(Records from a collection)
+ + + + +

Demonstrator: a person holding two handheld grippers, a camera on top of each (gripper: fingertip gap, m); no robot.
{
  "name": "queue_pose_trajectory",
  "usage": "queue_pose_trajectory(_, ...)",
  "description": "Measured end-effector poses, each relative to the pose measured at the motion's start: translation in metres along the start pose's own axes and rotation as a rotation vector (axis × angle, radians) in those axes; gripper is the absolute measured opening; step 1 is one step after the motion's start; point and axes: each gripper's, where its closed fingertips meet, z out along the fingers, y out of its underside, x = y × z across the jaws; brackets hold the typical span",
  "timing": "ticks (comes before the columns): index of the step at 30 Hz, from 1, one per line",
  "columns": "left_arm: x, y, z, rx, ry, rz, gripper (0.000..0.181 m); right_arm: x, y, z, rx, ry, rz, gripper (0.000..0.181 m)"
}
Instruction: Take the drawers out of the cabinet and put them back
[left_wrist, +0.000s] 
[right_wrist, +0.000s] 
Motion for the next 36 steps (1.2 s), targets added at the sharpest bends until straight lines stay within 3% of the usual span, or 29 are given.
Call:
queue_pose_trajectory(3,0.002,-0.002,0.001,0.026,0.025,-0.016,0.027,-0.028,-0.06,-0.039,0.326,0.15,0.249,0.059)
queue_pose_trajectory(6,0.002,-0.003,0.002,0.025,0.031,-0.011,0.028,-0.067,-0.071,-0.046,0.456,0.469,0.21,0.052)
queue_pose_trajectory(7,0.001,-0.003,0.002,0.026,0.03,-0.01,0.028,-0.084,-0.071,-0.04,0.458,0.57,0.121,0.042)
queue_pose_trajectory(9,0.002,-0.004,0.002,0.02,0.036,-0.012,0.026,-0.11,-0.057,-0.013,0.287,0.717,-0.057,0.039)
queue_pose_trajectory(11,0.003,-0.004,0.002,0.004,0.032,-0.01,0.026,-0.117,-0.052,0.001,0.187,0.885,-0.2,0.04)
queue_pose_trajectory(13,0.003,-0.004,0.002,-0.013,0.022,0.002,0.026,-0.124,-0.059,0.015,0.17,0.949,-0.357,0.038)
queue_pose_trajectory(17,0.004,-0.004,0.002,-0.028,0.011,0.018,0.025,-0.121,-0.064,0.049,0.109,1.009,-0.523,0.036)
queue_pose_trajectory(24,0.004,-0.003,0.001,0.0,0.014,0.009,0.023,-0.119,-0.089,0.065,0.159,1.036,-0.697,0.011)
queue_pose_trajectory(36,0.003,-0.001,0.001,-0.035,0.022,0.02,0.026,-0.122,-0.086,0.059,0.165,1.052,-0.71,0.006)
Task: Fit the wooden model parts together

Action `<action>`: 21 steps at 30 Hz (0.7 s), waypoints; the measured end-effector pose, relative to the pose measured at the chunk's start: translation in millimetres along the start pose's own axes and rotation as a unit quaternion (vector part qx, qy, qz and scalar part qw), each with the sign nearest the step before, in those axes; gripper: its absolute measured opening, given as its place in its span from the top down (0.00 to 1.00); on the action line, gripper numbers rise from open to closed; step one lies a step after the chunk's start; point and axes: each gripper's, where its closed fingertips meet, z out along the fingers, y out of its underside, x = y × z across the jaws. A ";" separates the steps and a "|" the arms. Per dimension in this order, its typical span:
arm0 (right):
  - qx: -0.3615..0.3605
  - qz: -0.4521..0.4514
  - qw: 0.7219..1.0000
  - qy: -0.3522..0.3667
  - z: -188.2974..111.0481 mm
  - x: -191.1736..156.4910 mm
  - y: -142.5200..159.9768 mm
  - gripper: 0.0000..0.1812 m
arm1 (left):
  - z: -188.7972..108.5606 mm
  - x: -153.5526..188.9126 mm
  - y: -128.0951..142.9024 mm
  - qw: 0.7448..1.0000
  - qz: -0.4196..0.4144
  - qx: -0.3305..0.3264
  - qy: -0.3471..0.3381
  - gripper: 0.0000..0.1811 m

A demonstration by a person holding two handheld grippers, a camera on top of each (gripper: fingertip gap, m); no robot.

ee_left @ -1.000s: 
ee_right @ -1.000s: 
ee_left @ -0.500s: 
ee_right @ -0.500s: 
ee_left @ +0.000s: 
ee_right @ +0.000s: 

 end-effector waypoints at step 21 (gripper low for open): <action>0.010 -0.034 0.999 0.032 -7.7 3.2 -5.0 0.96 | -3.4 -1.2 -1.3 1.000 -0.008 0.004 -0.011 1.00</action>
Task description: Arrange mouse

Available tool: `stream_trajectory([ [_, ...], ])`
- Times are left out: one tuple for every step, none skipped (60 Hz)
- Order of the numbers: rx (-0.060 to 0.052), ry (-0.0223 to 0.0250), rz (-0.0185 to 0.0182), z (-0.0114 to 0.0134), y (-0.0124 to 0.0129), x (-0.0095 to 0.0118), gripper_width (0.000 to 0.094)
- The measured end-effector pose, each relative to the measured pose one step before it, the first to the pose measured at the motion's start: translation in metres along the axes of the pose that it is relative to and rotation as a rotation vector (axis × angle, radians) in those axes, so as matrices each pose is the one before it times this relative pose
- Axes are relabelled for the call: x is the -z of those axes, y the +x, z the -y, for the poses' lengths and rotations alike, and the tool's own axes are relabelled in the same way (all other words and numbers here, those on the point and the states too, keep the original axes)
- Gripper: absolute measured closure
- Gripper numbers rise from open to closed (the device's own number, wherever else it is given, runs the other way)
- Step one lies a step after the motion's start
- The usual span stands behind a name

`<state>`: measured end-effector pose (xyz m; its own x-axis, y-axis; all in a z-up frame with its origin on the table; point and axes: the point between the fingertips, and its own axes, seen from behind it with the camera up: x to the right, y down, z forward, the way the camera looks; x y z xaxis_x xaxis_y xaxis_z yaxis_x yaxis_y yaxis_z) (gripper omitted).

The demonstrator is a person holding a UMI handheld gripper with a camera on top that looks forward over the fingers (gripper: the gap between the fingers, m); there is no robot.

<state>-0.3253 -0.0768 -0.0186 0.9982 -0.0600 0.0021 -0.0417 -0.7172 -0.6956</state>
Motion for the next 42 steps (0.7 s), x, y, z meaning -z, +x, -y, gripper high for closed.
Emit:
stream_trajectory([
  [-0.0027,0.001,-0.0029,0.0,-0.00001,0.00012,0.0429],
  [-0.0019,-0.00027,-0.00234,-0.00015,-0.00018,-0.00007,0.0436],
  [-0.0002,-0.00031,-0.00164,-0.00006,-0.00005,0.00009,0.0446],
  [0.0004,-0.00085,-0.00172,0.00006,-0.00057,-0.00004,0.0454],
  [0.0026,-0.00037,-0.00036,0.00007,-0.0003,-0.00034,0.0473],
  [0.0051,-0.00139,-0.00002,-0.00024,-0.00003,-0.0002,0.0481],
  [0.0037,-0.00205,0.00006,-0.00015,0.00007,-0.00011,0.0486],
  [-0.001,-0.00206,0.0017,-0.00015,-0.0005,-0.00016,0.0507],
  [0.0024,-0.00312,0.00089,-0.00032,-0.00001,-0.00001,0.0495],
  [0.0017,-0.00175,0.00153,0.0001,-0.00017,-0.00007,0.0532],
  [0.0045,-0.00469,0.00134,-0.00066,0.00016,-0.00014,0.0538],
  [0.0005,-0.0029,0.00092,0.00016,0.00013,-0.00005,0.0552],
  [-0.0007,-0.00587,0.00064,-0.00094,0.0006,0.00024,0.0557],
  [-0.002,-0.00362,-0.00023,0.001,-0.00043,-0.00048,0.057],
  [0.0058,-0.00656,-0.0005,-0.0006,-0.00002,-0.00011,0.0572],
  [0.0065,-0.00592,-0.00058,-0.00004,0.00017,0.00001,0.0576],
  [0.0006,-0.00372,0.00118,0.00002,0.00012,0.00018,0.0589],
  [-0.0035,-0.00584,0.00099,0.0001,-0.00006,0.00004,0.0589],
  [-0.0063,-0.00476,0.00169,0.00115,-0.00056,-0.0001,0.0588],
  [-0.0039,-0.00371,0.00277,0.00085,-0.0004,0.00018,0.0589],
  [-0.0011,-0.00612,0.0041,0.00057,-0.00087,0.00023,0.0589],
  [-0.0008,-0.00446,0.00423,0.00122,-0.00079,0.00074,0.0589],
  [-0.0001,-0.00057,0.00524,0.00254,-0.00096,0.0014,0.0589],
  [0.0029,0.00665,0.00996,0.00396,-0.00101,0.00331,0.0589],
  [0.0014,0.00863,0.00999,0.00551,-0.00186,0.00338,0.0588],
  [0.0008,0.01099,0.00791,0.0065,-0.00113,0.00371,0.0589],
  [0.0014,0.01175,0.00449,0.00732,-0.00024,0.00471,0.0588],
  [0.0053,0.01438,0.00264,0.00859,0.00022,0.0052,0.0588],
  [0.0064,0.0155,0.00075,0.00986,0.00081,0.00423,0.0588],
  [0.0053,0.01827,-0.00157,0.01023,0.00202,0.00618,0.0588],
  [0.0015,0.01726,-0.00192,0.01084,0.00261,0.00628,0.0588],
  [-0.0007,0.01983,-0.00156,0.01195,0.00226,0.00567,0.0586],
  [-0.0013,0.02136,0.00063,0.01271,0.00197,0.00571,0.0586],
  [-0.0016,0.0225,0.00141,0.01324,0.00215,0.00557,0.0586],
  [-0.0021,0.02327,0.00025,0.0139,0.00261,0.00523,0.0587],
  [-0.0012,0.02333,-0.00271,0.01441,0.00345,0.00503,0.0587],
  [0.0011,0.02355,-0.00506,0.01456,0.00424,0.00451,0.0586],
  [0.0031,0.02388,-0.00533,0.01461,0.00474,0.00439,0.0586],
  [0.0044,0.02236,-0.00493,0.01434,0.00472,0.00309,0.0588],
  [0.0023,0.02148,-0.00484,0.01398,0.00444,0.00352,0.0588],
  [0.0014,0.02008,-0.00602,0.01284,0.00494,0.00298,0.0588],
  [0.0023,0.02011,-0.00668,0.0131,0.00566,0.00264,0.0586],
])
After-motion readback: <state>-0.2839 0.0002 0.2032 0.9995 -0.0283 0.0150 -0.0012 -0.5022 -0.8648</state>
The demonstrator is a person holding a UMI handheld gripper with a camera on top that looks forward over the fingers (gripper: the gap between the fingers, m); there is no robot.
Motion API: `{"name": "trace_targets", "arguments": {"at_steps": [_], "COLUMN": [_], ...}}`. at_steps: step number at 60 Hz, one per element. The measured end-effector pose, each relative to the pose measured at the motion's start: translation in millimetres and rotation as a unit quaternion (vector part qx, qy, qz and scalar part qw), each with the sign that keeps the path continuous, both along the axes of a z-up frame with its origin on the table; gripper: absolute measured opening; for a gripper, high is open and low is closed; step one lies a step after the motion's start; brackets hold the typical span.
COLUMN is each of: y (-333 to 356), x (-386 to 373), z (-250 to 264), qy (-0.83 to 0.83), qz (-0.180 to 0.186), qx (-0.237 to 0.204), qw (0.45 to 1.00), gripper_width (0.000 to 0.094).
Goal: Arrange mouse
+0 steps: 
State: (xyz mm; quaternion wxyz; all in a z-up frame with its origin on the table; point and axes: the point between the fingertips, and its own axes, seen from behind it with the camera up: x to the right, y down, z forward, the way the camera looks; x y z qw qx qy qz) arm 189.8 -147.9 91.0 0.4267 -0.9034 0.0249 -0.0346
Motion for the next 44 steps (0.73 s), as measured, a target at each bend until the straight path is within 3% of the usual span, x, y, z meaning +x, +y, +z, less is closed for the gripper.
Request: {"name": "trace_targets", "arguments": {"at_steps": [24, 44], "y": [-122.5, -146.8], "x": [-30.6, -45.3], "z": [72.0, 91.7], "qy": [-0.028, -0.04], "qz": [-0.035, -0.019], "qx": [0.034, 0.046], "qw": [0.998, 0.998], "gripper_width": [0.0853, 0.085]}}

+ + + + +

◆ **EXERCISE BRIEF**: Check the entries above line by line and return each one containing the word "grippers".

◆ **RESULT OF THE EXERCISE**:
Demonstrator: a person holding two handheld grippers, a camera on top of each (gripper: fingertip gap, m); no robot.
A demonstration by a person holding two handheld grippers, a camera on top of each (gripper: fingertip gap, m); no robot.

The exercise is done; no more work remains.